B&W, 1962, 88 mins. 56 secs.
Directed by František Vláčil
Vítězslav Vejražka, Miroslav Macháček, Vít Olmer, Čestmír Řanda, Karla Chadimová
Second Run (Blu-ray) (UK R0 HD)
Though his output wasn't as prolific as some of his peers, director František Vláčil became a major name among devotees of the Czechoslovak New Wave with his masterpiece, 1967's Marketa Lazarova, and its outstanding follow-up, 1968's Valley of the Bees. His film prior to the arduous production of Marketa came in 1962, The Devil's Trap (Dáblova past), which fits in very neatly with the other two features thanks to its borderline hallucinatory period setting that nevertheless reveals a painstaking eye for detail.

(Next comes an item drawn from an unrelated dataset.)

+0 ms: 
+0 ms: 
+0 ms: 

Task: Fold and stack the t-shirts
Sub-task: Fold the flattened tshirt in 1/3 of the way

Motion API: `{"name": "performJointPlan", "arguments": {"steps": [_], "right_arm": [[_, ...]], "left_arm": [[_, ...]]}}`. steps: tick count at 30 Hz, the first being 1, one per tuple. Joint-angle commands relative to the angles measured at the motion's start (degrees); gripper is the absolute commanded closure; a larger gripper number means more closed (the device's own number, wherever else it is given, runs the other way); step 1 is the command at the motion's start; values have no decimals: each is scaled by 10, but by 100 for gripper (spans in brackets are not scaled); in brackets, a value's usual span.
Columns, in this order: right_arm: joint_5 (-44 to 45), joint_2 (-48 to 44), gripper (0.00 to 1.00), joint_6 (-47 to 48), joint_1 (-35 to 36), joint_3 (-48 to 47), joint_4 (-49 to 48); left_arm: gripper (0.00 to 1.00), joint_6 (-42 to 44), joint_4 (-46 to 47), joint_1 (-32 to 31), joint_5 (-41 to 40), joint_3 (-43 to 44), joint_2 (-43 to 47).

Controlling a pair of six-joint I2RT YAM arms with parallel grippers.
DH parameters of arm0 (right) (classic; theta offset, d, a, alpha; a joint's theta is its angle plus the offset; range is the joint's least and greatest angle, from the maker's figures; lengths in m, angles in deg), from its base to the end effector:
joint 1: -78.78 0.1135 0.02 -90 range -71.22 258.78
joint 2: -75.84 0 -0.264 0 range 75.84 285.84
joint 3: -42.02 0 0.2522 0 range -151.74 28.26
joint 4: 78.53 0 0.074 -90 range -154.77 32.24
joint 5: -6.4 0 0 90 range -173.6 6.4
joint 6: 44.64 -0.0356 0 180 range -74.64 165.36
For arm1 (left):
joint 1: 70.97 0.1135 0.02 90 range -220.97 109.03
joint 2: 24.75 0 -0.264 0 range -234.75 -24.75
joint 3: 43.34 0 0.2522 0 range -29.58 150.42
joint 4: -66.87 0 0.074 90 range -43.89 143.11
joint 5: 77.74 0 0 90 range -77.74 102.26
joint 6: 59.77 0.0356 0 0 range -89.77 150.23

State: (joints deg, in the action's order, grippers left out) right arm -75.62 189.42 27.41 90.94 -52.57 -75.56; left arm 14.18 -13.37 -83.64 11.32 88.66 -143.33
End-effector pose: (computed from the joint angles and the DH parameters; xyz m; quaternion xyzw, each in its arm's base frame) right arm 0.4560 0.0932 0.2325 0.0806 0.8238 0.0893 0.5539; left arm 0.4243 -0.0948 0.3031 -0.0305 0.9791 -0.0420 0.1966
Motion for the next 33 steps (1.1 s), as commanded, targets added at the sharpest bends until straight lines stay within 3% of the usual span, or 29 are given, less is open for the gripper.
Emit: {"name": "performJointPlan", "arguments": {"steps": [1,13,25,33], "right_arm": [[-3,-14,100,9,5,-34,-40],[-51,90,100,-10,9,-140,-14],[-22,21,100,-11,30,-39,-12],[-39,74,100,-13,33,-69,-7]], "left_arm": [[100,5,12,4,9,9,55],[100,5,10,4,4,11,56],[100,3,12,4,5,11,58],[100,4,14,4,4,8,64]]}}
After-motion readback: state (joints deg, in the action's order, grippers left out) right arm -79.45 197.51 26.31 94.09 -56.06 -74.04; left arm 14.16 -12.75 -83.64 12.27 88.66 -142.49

In the early 18th century, a miller named Spálený (Vejražka) warns the local Regent (Řanda) about the dangers of constructing a grain storage house on a site he knows to be unstable. Believed by locals to be in league with dark forces due to the inexplicable survival of his family years earlier, the miller finds his warnings ignored and the ignorance of the local government and religious officials becoming more dangerous with the arrival of a fanatical pries, Probus (Macháček). Meanwhile the miller's handsome son, Jan (Olmer), has fallen in love with Martina (Chadimová) whose fate is controlled by the Regent, which further aggravates an already tense situation that ultimately turns explosive.
Though acclaimed upon its release and given a limited U.S. subtitled run in 1964, The Devil's Trap hasn't gotten much attention since then on an international level. That situation is likely to change with its much-needed global Blu-ray debut from Second Run, which fill in a significant gap in Czech-language cinematic history and makes you wish even more of Vláčil's work was easier to see. As with its more famous successors, this is beautifully shot in monochrome with a great eye for placing faces and figure against landscapes and architecture. At times it verges close to horror film territory, especially in the second half as the authoritarian net starts to close in and the look of the film becomes more shadowy and ominous. It's also unsettling how relevant the story is today given the still-furious clashes between rationality and fear-based dogma, which will apparently still be with us until the end of time.
The specs for the Blu-ray cite it as coming from the best existing original materials created by the Czech National Film Archive in Prague. Time obviously hasn't been as kind to this one as a the bulk of Czechoslovak titles we've seen on Blu-ray in the past, given the mostly minor signs of damage on display. However, it's great to have the film finally out there in good condition, and detail and contrast both make for a satisfyingly cinematic presentation. The Czech LPCM 2.0 mono track sounds very good with no major issues, and optional English subtitles are provided. The video extras start with 1989's In the Web of Time (V síti času) (21m21s), a portrait of "people's artist" Vláčil by cinematographer František Uldrich mixing interview footage with film clips and anecdotes about the making of the films (with an understandably heavy focus on Marketa Lazarova). There's also some great footage of the director revisiting some of his prior filming locations, which have since fallen into disrepair. Then 1962's The Week Starts on Friday (Týden začíná v pátek) (8m20s) is essentially a promotional short by Elmark Kloss for Prague's Central Film Office about the role the "special treat" of moviegoing plays in people's lives, including a fascinating look at how The Devil's Trap was being promoted via painted marquees before all that advertising material ended up in the scrapheap. Also included is a 20-page booklet featuring an essay by Peter Hames covering the background of local cinema at the time, the filmmaker's life and career including the influence of his time in the army's film unit, and his own discovery of Vláčil's work.